*Exercise goal*.
Word for word, transcribe the data below from the line with "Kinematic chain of" to the line with "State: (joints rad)", keeping both of those lines.

Recorded data:
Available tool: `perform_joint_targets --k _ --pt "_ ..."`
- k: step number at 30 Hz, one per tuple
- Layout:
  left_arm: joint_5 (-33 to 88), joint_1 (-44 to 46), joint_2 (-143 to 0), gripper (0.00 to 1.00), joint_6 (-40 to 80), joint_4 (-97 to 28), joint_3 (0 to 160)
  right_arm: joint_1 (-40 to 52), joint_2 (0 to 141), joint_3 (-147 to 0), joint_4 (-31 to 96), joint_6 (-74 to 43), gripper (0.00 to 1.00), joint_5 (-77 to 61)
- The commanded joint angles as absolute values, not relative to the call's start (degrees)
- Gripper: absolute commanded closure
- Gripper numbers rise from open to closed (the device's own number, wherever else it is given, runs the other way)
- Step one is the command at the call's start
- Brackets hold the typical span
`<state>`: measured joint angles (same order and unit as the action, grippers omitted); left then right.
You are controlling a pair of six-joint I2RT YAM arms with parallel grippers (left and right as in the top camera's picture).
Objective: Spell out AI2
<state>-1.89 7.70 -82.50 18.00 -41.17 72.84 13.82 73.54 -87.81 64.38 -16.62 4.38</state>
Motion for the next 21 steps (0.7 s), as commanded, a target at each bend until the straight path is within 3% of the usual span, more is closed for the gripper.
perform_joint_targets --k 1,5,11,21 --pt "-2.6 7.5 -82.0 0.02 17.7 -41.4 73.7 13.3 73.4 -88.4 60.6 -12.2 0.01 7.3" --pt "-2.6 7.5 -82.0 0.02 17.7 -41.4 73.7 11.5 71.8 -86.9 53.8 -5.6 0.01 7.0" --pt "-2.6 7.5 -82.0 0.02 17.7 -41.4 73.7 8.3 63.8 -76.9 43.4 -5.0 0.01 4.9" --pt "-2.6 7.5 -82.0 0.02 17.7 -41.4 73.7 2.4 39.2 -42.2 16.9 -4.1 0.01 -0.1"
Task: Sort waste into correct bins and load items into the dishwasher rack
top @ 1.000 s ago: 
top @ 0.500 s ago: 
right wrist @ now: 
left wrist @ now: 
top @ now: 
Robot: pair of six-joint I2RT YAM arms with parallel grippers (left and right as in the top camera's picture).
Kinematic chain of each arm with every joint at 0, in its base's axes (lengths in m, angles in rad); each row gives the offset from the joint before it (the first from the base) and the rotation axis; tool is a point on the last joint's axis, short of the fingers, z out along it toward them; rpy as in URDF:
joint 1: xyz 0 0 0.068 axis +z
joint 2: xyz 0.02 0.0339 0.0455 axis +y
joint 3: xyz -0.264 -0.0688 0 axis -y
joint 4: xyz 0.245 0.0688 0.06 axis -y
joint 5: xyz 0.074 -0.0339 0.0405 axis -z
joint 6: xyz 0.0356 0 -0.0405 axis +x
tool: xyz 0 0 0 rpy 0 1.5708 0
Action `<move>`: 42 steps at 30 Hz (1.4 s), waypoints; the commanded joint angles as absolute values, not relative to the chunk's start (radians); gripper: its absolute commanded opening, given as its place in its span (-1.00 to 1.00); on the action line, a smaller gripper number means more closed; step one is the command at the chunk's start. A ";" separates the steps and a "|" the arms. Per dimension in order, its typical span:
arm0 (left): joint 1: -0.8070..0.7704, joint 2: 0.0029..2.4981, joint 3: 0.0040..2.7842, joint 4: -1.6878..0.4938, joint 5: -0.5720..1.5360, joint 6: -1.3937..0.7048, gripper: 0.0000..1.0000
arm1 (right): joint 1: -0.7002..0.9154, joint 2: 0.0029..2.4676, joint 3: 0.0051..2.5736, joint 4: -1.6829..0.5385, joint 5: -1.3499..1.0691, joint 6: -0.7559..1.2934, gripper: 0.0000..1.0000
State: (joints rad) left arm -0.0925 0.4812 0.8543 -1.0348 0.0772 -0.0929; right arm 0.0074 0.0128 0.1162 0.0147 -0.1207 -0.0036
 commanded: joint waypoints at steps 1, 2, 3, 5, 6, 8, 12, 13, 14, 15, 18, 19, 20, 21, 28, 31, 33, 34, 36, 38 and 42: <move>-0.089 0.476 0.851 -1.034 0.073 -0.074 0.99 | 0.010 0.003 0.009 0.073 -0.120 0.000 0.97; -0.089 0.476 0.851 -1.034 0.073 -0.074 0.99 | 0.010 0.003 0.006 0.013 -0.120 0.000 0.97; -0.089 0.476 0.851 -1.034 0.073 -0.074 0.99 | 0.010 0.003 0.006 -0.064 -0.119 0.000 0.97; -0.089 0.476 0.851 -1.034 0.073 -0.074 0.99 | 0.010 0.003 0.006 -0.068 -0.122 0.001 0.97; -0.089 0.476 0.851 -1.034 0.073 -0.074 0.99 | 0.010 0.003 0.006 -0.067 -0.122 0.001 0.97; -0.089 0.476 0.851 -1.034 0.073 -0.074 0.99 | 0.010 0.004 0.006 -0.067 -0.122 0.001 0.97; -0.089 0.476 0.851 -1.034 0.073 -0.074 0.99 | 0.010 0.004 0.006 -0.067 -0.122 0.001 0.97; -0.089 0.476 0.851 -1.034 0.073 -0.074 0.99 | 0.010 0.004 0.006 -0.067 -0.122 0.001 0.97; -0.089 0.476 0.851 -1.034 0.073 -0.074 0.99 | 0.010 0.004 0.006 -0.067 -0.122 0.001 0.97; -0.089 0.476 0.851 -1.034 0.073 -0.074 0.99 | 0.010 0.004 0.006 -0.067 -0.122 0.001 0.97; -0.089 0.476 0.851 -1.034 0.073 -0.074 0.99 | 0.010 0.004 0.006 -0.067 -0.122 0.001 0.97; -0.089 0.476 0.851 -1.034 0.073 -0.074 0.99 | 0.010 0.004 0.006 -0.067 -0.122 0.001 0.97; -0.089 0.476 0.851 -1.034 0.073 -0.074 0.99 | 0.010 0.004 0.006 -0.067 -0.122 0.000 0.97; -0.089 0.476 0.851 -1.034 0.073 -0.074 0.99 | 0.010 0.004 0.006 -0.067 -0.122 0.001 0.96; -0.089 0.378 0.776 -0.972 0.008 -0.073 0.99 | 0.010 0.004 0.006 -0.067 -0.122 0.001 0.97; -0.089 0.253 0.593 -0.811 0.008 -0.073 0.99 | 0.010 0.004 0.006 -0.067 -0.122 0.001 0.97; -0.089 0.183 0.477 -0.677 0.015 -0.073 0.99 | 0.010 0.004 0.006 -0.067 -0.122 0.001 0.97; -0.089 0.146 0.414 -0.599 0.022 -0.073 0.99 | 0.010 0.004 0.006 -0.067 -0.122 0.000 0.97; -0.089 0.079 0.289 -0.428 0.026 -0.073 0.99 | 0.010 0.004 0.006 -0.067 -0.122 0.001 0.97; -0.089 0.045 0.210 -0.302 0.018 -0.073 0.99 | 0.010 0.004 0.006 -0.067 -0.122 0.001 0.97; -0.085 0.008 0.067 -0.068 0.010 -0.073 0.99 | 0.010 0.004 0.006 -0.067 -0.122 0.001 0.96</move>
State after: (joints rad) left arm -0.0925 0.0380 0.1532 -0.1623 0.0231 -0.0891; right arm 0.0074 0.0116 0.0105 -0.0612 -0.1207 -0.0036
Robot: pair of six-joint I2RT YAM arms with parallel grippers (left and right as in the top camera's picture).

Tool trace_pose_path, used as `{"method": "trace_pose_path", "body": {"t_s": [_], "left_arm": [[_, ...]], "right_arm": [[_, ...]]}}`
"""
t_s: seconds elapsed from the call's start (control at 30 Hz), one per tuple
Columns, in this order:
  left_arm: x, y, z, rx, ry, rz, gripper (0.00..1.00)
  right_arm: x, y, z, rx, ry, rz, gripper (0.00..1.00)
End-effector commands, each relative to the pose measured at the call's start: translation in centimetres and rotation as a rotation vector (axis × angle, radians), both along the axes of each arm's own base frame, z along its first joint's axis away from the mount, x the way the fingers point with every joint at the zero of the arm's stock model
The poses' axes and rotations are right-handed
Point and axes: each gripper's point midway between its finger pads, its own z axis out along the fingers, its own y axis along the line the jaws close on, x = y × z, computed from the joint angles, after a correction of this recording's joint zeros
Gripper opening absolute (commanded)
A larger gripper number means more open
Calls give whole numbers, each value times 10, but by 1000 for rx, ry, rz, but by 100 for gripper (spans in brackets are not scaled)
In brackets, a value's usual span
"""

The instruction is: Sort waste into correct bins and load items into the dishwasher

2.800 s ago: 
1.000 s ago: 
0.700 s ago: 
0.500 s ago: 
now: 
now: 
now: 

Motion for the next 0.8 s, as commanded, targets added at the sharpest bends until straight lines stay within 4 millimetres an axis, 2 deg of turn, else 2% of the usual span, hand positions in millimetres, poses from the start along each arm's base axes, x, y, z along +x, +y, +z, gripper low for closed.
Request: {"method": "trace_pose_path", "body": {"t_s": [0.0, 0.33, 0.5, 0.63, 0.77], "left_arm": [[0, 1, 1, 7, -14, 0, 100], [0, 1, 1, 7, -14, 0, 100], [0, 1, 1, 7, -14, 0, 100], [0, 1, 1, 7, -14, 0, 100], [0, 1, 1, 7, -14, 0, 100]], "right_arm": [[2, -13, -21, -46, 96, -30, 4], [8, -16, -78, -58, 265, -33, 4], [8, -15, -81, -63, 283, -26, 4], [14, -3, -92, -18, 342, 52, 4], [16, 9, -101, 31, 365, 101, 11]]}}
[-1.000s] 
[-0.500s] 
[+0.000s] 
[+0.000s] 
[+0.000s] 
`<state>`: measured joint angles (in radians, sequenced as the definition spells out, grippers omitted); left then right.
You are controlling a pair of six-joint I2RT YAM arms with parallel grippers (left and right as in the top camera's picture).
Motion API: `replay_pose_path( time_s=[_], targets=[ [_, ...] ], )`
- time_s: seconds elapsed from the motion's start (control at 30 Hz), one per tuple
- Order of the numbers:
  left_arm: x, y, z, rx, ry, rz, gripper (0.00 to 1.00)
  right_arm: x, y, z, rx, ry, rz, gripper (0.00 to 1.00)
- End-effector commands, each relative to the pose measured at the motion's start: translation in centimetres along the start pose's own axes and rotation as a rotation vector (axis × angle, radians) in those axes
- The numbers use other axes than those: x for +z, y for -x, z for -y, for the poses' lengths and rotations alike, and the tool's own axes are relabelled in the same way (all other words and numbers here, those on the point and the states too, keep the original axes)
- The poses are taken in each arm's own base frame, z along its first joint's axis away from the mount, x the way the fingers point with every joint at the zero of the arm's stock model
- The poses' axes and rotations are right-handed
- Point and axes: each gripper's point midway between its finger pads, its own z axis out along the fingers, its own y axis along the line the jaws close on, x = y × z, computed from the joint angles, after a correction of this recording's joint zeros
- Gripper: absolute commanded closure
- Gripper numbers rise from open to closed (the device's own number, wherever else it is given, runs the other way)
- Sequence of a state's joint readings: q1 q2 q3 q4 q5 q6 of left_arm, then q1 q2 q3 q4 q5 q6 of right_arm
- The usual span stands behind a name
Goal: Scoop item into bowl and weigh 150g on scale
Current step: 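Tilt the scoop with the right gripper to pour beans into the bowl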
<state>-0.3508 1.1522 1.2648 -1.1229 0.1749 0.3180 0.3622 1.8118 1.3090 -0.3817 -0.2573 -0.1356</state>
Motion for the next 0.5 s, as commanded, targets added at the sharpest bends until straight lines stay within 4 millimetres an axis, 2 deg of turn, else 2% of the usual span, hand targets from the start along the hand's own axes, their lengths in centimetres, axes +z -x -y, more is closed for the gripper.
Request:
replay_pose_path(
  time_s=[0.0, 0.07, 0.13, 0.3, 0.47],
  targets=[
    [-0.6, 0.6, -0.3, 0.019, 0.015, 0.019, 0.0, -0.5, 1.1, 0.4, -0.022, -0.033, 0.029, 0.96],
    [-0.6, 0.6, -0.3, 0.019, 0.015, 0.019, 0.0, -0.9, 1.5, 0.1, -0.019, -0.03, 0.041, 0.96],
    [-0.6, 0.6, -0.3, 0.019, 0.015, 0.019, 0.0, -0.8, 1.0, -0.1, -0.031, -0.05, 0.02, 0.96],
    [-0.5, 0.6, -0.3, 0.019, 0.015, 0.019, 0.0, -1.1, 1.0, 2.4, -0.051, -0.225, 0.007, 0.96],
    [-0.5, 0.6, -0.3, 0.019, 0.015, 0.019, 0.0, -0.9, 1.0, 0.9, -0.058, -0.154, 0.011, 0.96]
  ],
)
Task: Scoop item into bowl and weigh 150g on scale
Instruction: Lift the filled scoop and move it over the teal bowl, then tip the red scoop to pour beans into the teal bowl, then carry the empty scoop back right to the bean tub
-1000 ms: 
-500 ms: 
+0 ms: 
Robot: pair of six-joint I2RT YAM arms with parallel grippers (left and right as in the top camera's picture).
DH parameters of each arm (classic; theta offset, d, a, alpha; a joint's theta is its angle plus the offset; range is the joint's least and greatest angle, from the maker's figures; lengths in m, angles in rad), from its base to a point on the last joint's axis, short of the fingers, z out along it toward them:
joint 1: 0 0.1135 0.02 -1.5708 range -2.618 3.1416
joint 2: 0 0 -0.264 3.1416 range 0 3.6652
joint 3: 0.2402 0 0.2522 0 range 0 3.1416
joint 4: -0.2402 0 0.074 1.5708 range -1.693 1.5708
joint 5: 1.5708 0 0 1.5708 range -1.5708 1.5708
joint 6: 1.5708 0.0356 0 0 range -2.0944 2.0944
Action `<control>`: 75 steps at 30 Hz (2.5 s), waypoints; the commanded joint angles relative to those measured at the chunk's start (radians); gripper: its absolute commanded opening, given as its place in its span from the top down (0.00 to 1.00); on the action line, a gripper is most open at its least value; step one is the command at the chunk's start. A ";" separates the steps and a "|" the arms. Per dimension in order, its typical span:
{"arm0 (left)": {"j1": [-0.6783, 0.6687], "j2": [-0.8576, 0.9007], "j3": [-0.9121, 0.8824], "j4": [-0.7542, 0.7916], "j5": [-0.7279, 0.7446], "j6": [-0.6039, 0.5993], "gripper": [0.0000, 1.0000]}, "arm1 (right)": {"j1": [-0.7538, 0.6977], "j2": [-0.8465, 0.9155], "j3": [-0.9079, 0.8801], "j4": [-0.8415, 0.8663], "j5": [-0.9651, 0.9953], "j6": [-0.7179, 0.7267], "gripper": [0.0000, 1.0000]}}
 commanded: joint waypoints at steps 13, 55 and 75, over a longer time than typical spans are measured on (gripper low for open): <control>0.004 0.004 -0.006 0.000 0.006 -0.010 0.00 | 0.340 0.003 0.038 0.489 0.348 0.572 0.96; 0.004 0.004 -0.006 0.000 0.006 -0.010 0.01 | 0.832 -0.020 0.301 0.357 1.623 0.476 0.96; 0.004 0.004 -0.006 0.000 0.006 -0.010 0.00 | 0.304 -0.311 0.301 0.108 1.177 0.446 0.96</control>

*Exercise result*.
Kinematic chain of each arm with every joint at 0, in its base's axes (lengths in m, angles in rad); each row gives the offset from the joint before it (the first from the base) and the rotation axis; tool is a point on the last joint's axis, short of the fingers, z out along it toward them; rpy as in URDF:
joint 1: xyz 0 0 0.068 axis +z
joint 2: xyz 0.02 0.0339 0.0455 axis +y
joint 3: xyz -0.264 -0.0688 0 axis -y
joint 4: xyz 0.245 0.0688 0.06 axis -y
joint 5: xyz 0.074 -0.0339 0.0405 axis -z
joint 6: xyz 0.0356 0 -0.0405 axis +x
tool: xyz 0 0 0 rpy 0 1.5708 0
Action `<move>`: 42 steps at 30 Hz (1.4 s), waypoints; the commanded joint angles as absolute values, not relative to the chunk's start (radians); gripper: its absolute commanded opening, given as its place in its span (-1.00 to 1.00); on the action line, a smaller gripper number means more closed; step one is the command at the chunk's start. A ";" separates the steps and a "|" the arms. Per dimension in order, its typical span:
arm0 (left): joint 1: -0.8070..0.7704, joint 2: 0.0029..2.4981, joint 3: 0.0040..2.7842, joint 4: -1.6878..0.4938, joint 5: -0.5720..1.5360, joint 6: -1.3937..0.7048, gripper: 0.0000..1.0000
arm1 (right): joint 1: -0.7002..0.9154, joint 2: 0.0029..2.4676, joint 3: 0.0051..2.5736, joint 4: -1.6829..0.5385, joint 5: -1.3499..1.0691, joint 6: -0.7559..1.2934, gripper: 0.0000..1.0000
State: (joints rad) left arm -0.0925 0.4812 0.8543 -1.0348 0.0772 -0.0929; right arm 0.0074 0.0128 0.1162 0.0147 -0.1207 -0.0036

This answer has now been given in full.